A very smart child who finished high school at the age of 15, California-born Janet Leigh studied music and psychology in college. When she was eighteen, her photo was spotted at the front desk of a ski resort (where her father worked) by retired movie star Norma Shearer. Taken by Leigh’s beauty and smile, Shearer helped arrange a screen-test for Leigh at MGM, which lead to a contract. Leigh dropped out of school (returning to night classes), began taking acting lessons, and was quickly cast as a lead in her first film, 1947's "The Romance of Rosy Ridge", which was a hit. She continued playing ingénues in all types of films during the 1950's, such as "Little Women", "The Naked Spur", "My Sister Eileen”, “Scaramouche", "Act of Violence”, Orson Welles' "Touch of Evil”, and the blockbuster "The Vikings". By the time of "Psycho", Leigh had already appeared in nearly three dozen films and was a major movie star. “Psycho” became her career defining film and role, and in 1961, she was voted the most popular actress of the year by the Associated Theater Owners of America.
After "Psycho", Leigh appeared in films that include "The Manchurian Candidate", "Bye Bye Birdie", and "Harper", though for the most part, her career took a downturn during the mid to late 1960s. She turned primarily to television, with an occasional film appearance here and there, including her final screen role in “Bad Girls from Valley High”, released posthumously in 2005. After two short-lived marriages, Leigh met up-and-coming actor Tony Curtis at a party in 1950, and the two fell in love. They married in 1951 and became one of Hollywood's hottest couples, gracing movie magazine covers and talked about in gossip columns. They made five films together beginning with 1953’s “Houdini” and ending with 1960’s "Who Was That Lady?”, before divorcing in 1962. They had two daughters, actresses Kelly Curtis and Jamie Lee Curtis, and Leigh appeared with Jamie Lee in two horror films, "The Fog" and "Halloween H20: 20 Years Later". Leigh married a fourth and final time in 1962, which lasted over 40 years until her death.

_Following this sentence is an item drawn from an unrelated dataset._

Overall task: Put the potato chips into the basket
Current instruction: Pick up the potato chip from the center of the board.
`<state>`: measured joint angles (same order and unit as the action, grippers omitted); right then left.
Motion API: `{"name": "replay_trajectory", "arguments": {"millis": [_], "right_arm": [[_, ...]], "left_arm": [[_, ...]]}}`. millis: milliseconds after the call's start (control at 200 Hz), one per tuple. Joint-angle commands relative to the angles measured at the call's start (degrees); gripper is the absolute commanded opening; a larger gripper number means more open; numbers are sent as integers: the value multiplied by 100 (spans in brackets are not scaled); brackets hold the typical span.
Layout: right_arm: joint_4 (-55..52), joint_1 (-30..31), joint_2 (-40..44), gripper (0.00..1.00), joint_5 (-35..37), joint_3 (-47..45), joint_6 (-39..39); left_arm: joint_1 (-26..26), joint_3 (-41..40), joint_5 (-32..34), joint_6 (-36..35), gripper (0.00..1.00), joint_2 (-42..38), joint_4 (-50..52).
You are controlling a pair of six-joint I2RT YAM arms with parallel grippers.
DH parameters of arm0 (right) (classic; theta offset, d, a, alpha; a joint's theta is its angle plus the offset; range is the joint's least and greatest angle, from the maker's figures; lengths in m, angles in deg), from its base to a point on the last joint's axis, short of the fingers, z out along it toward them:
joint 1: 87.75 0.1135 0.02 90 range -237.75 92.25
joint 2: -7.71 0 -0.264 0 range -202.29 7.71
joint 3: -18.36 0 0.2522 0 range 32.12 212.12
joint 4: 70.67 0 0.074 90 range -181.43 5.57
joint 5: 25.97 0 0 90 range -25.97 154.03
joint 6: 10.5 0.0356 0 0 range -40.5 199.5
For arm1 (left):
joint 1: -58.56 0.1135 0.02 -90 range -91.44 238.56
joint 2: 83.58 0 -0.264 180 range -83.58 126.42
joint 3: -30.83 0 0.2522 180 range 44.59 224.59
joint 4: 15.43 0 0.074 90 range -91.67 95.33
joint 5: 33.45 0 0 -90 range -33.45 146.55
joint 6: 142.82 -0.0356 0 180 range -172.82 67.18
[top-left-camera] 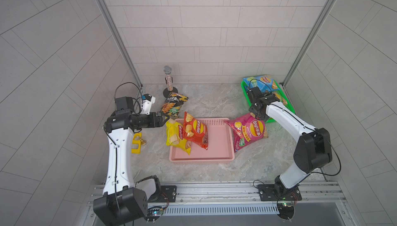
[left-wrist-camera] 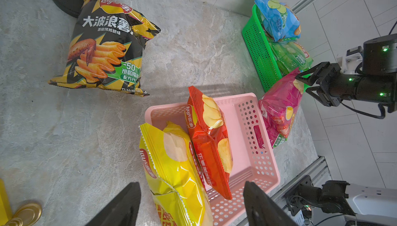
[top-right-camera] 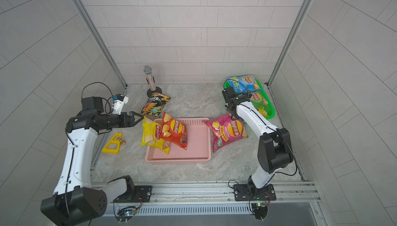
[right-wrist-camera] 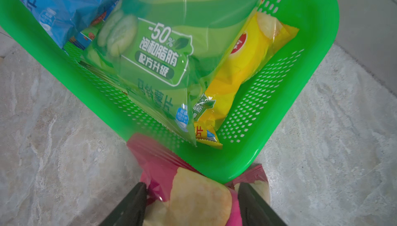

Janet Leigh died in 2004 at the age of 77.
Also in a signature role is Anthony Perkins as “Norman Bates”, the nervous owner and caretaker of “The Bates Motel”. Perkins’ gawky, jittery, somewhat charming demeanor fits perfectly into the role, which he brings so wonderfully to life. His uncomfortableness becomes our uncomfortableness. It’s nearly impossible to talk about his performance or character without revealing spoilers, so I’ll talk more about him in the TO READ AFTER VIEWING section for after you watch the film.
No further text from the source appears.